**Work required:**
Copy each line below word for word and drop every image.

**The data:**
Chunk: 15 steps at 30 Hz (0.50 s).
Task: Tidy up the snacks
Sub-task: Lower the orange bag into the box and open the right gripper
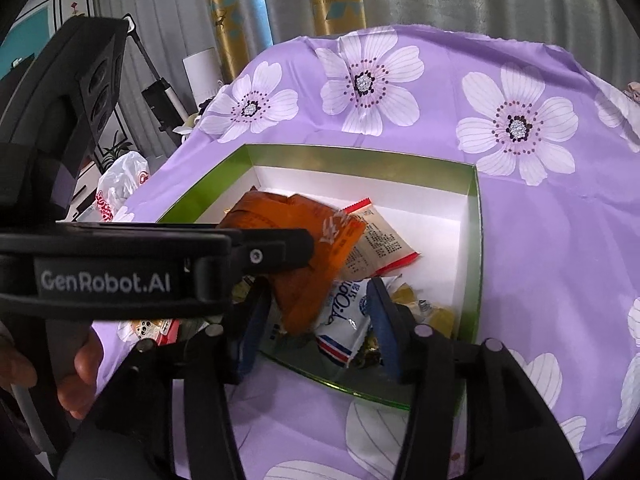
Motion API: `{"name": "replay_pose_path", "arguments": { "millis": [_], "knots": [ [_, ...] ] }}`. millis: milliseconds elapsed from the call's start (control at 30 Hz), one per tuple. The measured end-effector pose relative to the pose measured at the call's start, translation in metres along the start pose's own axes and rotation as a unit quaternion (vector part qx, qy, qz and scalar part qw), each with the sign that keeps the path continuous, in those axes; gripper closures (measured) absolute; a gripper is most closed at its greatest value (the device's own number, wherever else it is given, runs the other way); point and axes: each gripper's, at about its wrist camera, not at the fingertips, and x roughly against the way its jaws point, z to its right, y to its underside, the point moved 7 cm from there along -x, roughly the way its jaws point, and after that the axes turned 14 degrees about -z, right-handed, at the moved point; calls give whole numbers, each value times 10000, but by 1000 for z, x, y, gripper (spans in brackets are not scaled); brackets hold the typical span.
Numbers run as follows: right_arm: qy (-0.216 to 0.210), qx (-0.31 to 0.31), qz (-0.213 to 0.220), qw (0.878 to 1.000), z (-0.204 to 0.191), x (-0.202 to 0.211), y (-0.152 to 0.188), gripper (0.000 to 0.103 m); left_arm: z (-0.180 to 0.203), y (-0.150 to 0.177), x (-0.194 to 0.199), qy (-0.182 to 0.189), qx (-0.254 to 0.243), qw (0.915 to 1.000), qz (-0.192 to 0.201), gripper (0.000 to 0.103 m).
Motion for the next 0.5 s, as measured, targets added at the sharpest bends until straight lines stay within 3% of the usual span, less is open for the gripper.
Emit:
{"name": "replay_pose_path", "arguments": {
  "millis": [100,267,367,500],
  "knots": [
    [42,-22,31,10000,1,5,1,47,-2,0,8,-112,6,9999,106,24],
    [104,-40,118,9999,0,17,3,43,0,1,23,-286,-86,9992,276,21],
    [84,-87,182,9998,-1,25,6,42,1,4,35,-396,-124,9982,435,11],
    [29,-118,270,9996,-5,38,13,41,0,12,51,-521,-188,9966,612,9]
  ]
}}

**Expected answer:**
Chunk: 15 steps at 30 Hz (0.50 s).
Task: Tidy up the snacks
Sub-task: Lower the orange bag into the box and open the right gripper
Motion API: `{"name": "replay_pose_path", "arguments": { "millis": [_], "knots": [ [_, ...] ] }}`. millis: milliseconds elapsed from the call's start (control at 30 Hz), one per tuple. The measured end-effector pose relative to the pose measured at the call's start, translation in metres along the start pose's own axes and rotation as a unit quaternion (vector part qx, qy, qz and scalar part qw), each with the sign that keeps the path continuous, in those axes; gripper closures (measured) absolute; a gripper is most closed at its greatest value (the device's own number, wherever else it is given, runs the other way); point and axes: each gripper's, at about its wrist camera, not at the fingertips, and x roughly against the way its jaws point, z to its right, y to its underside, the point moved 7 cm from there along -x, roughly the way its jaws point, and after that the axes turned 14 degrees about -z, right-handed, at the moved point; calls give whole numbers, each value times 10000, but by 1000 for z, x, y, gripper (spans in brackets are not scaled); brackets hold the typical span.
Numbers run as follows: right_arm: qy (-0.216 to 0.210), qx (-0.31 to 0.31), qz (-0.213 to 0.220), qw (0.878 to 1.000), z (-0.204 to 0.191), x (-0.202 to 0.211), y (-0.152 to 0.188), gripper (0.000 to 0.103 m); left_arm: z (-0.180 to 0.203), y (-0.150 to 0.177), x (-0.194 to 0.199), qy (-0.182 to 0.189), qx (-0.254 to 0.243), qw (0.915 to 1.000), qz (-0.192 to 0.201), gripper (0.000 to 0.103 m).
Motion for the next 0.5 s, as measured, targets added at the sharpest bends until straight lines stay within 3% of the usual span, less is open for the gripper.
Emit:
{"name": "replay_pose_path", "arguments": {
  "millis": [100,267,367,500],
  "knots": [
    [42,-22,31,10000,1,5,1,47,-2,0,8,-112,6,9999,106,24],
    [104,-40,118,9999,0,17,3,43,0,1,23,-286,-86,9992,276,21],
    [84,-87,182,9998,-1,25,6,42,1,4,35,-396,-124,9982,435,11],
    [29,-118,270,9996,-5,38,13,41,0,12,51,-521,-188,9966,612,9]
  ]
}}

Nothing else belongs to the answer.